### What this task involves
Look for the string "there" in the listing. Copy each line that has it.
+++ The data
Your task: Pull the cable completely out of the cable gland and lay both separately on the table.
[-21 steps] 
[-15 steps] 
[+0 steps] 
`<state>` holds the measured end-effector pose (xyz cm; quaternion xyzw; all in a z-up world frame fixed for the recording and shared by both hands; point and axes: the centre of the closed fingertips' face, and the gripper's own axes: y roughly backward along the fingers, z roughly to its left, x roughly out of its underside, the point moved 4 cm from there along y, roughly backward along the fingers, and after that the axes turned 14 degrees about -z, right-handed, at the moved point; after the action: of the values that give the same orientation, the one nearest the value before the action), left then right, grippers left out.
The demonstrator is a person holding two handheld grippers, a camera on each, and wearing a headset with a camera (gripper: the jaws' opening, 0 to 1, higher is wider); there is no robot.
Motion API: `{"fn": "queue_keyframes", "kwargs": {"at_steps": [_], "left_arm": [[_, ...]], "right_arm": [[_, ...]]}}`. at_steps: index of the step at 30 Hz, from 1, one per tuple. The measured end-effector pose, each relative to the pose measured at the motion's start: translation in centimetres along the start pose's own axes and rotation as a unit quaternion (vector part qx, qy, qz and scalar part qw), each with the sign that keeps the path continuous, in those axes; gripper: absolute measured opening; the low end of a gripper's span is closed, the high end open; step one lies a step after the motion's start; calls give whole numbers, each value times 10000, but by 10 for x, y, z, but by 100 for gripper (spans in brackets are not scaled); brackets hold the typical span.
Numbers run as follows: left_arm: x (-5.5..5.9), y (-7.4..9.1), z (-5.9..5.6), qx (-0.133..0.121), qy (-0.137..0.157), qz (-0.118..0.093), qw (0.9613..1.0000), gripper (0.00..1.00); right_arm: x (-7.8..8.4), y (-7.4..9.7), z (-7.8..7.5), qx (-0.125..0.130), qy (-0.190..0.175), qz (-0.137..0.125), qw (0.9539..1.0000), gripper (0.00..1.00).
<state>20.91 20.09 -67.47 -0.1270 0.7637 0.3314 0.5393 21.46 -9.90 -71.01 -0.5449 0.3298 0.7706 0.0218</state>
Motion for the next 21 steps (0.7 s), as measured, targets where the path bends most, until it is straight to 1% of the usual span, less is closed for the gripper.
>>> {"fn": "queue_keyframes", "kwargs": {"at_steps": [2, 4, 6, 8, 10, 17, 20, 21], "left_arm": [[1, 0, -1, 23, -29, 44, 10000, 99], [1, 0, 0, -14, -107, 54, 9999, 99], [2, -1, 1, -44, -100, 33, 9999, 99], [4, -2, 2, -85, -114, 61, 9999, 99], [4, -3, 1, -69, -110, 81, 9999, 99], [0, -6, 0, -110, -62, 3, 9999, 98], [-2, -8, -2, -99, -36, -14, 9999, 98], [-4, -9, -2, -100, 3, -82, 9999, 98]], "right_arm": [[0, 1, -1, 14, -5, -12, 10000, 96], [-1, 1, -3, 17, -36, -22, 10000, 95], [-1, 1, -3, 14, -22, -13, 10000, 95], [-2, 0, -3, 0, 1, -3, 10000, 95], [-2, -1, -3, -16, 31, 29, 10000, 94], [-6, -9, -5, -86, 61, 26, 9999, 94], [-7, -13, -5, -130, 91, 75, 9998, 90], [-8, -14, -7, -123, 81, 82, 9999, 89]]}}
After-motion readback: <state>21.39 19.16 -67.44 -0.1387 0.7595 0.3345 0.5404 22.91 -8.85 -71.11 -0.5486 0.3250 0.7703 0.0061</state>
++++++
### Reply
`<state>` holds the measured end-effector pose (xyz cm; quaternion xyzw; all in a z-up world frame fixed for the recording and shared by both hands; point and axes: the centre of the closed fingertips' face, and the gripper's own axes: y roughly backward along the fingers, z roughly to its left, x roughly out of its underside, the point moved 4 cm from there along y, roughly backward along the fingers, and after that the axes turned 14 degrees about -z, right-handed, at the moved point; after the action: of the values that give the same orientation, the one nearest the value before the action), left then right, grippers left out.
The demonstrator is a person holding two handheld grippers, a camera on each, and wearing a headset with a camera (gripper: the jaws' opening, 0 to 1, higher is wider); there is no robot.

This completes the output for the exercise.